Cedro insists that Suarez has never wanted Miami to become a clone of Silicon Valley or New York.
“He wants Miami to be Miami. To have the good things we already have in Miami, but on top of that to have good-paying jobs. To have options for the people who already live here [so] they don’t have to leave to find better opportunities outside the city,” she said.
Brian Breslin, director of The Launch Pad at the University of Miami, is hopeful that an enlarged tech sector will reverse South Florida’s brain drain of engineering students who are often recruited away from the state for employment.
“Florida International University alone produces more than 1,000 computer engineers a year, and 60 or 70% leave Miami,” said Breslin, who would like to see 100,000 tech jobs in Miami-Dade by 2025. “The University of Miami has about 300 to 400 computer engineers graduate every year. Miami Dade College is training computer engineers.”
Plus, the tech boom will cause a “ripple effect” that will indirectly create additional jobs, he declared.
But Dreyer said Miami-Dade’s current affordable housing crisis will be exasperated as more tech entrepreneurs move in. She pointed out that high housing costs is the primary reason that tech workers are moving out of San Francisco to other parts of California or the nation. The median rental price for a one-bedroom in San Francisco is around $3,000 a month. In comparison, the median monthly rate in Miami is $1,500. Expatriates from Silicon Valley managed to drive up the rents in Austin “a lot” when they started settling into that city, Dreyer added.
Told that Miami-Dade has no regulations governing increases in rent, unlike California, Dreyer replied: “You people needed to start fighting for rent control a long time ago.”
Cedro said the City of Miami is still examining affordable housing strategies.

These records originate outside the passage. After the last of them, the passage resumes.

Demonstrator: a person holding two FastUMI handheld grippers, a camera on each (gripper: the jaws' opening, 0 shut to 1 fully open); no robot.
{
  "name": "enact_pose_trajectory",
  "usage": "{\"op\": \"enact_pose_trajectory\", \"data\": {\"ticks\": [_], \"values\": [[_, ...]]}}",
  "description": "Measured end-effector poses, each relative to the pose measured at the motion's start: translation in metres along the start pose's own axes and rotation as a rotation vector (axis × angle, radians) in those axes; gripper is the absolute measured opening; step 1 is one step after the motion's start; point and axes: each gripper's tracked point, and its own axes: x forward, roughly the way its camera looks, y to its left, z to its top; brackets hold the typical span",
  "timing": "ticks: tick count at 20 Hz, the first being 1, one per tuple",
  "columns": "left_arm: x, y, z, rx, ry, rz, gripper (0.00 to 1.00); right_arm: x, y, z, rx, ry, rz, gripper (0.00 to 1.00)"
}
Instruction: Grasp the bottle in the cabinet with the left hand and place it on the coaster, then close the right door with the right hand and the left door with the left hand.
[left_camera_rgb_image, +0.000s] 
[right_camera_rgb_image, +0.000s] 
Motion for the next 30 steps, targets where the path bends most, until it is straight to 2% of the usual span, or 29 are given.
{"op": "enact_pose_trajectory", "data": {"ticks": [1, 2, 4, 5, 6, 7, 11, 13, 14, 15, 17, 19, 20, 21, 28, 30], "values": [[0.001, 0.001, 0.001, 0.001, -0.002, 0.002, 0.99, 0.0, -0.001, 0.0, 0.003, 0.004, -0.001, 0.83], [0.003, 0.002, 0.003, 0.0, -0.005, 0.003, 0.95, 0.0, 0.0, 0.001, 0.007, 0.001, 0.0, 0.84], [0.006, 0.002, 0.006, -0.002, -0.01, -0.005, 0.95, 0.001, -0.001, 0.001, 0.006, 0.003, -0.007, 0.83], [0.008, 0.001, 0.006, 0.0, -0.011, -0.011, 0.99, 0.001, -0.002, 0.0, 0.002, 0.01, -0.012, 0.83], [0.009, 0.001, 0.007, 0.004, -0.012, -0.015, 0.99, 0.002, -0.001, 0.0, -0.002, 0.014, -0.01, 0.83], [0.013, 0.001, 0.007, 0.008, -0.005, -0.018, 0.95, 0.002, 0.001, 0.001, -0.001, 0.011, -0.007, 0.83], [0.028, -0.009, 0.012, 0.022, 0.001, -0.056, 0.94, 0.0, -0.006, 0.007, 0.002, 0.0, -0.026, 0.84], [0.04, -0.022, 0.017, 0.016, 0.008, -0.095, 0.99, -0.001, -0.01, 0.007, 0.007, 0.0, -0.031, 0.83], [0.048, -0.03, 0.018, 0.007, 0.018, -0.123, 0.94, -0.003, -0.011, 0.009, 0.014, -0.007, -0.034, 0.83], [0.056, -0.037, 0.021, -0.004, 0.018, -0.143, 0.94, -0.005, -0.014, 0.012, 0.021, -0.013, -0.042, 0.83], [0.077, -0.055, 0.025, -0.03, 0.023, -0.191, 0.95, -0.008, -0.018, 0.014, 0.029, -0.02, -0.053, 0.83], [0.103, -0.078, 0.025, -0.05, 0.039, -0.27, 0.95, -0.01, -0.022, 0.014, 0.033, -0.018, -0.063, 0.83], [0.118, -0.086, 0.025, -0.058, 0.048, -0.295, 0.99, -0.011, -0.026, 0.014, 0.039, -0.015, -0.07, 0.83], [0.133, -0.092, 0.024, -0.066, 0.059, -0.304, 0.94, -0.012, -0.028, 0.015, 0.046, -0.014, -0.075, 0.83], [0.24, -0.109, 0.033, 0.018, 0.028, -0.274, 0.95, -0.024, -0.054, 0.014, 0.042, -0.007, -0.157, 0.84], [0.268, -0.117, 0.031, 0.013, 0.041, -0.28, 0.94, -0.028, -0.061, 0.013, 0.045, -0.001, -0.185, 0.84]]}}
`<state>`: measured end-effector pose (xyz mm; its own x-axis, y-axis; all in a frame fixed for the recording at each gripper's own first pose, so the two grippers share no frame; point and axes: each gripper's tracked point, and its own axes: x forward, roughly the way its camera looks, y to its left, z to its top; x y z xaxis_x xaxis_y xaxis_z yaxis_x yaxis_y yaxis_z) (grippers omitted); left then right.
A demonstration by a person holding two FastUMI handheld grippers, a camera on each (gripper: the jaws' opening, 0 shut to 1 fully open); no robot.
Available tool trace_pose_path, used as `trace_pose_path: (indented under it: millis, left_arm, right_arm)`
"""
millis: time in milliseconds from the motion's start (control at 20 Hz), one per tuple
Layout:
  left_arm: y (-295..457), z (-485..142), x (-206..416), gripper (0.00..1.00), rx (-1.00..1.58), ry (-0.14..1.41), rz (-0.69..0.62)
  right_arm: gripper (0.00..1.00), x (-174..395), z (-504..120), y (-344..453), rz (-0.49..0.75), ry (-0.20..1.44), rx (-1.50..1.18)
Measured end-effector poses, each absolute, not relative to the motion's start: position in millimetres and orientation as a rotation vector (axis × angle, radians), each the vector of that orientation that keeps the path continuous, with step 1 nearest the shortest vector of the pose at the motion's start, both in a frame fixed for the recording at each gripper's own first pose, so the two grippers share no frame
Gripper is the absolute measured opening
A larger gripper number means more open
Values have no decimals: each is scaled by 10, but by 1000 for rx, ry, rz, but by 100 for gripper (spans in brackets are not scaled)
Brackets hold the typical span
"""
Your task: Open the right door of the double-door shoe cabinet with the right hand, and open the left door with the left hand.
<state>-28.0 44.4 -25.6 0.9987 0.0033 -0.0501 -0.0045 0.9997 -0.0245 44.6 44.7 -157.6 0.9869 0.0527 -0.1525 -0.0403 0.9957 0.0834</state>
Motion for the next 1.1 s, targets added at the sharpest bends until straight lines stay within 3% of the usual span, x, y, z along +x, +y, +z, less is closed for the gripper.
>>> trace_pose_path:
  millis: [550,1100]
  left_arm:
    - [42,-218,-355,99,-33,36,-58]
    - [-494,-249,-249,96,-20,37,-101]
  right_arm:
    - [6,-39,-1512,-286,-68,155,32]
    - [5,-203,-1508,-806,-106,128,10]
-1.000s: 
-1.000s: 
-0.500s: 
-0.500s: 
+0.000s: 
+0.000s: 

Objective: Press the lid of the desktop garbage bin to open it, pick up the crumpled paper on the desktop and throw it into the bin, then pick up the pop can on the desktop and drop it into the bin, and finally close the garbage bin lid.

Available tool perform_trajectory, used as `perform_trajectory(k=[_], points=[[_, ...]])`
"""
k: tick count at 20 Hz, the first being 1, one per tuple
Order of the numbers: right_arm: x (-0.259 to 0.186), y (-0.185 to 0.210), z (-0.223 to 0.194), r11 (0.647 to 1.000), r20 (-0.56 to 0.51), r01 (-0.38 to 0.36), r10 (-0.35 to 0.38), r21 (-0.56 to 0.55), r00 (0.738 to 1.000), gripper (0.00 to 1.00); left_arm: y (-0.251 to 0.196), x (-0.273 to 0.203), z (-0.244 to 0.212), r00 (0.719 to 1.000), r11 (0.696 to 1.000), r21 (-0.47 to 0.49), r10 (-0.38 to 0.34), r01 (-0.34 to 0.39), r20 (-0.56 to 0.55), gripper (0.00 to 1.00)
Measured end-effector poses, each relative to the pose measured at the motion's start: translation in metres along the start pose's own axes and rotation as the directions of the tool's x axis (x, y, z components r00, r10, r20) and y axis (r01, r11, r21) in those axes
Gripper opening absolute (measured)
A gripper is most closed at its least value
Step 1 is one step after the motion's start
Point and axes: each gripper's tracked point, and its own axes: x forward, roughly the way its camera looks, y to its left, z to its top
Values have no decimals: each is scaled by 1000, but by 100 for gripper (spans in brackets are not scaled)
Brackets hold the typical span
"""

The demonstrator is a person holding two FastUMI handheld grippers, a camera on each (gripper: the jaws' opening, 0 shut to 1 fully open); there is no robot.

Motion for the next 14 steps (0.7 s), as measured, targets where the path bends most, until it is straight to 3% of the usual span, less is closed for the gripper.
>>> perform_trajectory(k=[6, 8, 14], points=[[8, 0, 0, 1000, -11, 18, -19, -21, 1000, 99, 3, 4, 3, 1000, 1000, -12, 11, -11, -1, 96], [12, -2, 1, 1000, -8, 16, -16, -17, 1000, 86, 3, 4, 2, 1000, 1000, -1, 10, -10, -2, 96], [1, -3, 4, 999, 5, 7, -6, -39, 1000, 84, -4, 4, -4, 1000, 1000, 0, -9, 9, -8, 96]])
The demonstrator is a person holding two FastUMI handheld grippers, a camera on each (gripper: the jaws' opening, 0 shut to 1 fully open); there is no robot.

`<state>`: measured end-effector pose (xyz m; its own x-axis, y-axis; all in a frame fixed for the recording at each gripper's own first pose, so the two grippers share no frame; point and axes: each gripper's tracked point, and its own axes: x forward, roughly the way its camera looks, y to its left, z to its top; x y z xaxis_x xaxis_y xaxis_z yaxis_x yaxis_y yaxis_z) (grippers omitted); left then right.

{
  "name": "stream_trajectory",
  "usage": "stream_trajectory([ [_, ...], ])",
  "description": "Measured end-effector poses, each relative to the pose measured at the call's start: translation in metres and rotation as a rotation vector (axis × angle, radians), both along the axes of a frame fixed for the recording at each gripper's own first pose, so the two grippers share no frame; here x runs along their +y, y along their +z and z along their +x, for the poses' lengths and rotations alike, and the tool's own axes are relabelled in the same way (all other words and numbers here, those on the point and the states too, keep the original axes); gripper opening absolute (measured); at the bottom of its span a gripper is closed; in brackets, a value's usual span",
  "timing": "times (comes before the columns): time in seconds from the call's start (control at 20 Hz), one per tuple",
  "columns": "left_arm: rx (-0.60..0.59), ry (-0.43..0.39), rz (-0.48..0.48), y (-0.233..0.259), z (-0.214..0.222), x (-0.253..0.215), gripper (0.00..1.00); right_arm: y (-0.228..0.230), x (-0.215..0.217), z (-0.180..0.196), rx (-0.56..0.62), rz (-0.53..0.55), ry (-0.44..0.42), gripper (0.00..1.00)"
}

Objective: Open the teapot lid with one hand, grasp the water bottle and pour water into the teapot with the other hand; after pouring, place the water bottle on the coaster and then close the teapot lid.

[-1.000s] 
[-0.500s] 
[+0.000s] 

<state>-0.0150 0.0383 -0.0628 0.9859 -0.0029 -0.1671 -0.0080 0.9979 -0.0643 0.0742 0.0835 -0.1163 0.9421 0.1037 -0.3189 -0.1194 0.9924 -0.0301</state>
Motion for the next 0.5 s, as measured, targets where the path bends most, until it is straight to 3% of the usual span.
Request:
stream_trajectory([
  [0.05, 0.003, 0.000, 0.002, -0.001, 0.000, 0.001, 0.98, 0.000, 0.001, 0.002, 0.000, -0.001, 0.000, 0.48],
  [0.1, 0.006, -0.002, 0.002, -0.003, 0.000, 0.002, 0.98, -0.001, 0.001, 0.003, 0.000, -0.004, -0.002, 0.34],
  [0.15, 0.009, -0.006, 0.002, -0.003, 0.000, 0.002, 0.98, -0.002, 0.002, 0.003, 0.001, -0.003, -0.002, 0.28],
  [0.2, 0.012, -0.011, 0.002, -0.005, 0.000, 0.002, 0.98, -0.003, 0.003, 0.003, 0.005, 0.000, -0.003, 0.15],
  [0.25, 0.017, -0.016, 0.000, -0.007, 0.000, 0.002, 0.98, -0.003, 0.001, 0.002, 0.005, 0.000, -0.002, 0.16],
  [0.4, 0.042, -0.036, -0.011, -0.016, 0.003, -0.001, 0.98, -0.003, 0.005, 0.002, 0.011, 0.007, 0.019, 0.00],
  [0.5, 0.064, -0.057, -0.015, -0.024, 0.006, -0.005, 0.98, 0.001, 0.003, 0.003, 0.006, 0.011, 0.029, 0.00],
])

“Affordable housing is one of [the mayor’s] top priorities,” she said, later adding that Suarez “doesn’t think that gentrification is directly linked to tech companies.”
She added that San Francisco’s housing scarcity is what has caused its housing affordability crisis.
“We are not at our peak in terms of building. That gives us the ability to keep on building and getting the (housing) prices lower,” Cedro said.
But just how appealing is South Florida for a tech worker, really?
In January 2021, WalletHub.com ranked South Florida 72 out of 100 large metropolitan areas. A huge improvement over being ranked dead last, but hardly a top spot. In its subcategories, WalletHub.com ranked South Florida at 56 out of 100 metropolitan areas in “professional opportunities,” at number 63 in “STEM friendliness” and at number 79 in “quality of life.”
Jill Gonzalez, an analyst at WalletHub.com, explained that high housing costs compared to salaries are the reason why South Florida ranks low in quality of life. The low score for STEM friendliness had to do with research and development amounting to just 1% of the metropolitan region’s gross national product. As for professional opportunities, Gonzalez explained that South Florida’s post-college graduate unemployment rate was high (3.3%) while the median salary for STEM workers ($66,000) was low.
Rea, however, is confident that salaries for tech workers will increase as time goes on.
“I would check that list again in 12-24 months,” he said.
In fact, Rea said he is so inspired by Suarez’s actions that he’s now taking on a second unpaid gig as an unofficial ambassador of Miami.
“For the past two months I’ve had 30 meetings with [tech] people who moved here or are thinking of moving here,” he said.